*GOAL OF THE EXERCISE:*
Search the material for the string "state", then return every line where it is found.

========================================

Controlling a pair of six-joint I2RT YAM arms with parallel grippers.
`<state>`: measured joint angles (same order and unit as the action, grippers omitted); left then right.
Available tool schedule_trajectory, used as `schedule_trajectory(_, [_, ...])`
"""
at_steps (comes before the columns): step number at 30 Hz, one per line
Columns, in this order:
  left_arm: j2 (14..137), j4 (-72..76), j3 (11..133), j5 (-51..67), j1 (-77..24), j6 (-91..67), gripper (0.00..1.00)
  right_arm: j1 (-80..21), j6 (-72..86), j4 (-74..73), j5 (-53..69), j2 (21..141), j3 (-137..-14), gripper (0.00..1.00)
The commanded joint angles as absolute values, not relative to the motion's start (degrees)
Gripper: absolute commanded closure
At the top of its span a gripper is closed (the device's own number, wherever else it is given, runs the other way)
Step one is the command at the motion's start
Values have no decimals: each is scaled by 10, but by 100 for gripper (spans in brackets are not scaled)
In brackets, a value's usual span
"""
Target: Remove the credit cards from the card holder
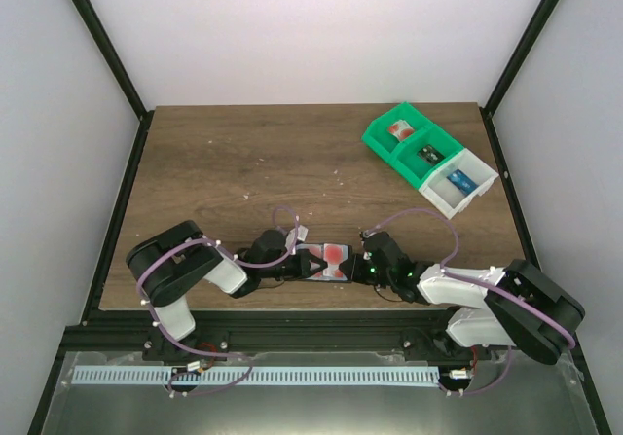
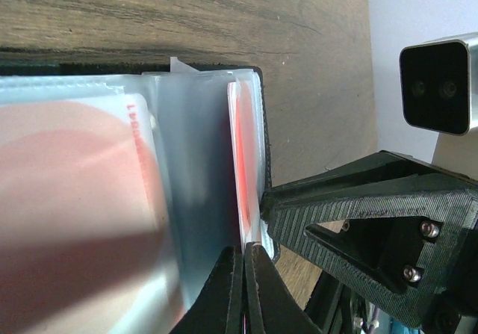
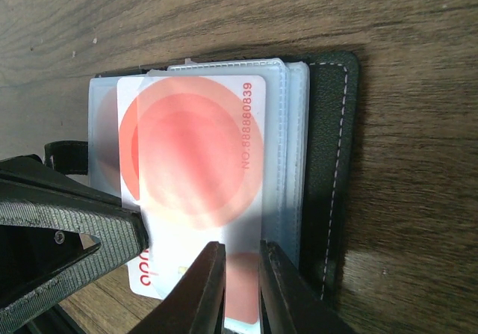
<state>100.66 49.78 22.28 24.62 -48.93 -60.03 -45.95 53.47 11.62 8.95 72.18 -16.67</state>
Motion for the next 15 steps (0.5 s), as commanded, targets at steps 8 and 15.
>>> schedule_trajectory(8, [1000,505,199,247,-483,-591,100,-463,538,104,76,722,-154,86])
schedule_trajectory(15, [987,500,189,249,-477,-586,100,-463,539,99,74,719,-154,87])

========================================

*THE ANSWER:*
`<state>`: measured joint angles (same order and unit as the action, grippers omitted); left then right.
<state>100.66 49.78 22.28 24.62 -48.93 -60.03 -45.95 53.47 11.62 8.95 72.18 -16.67</state>

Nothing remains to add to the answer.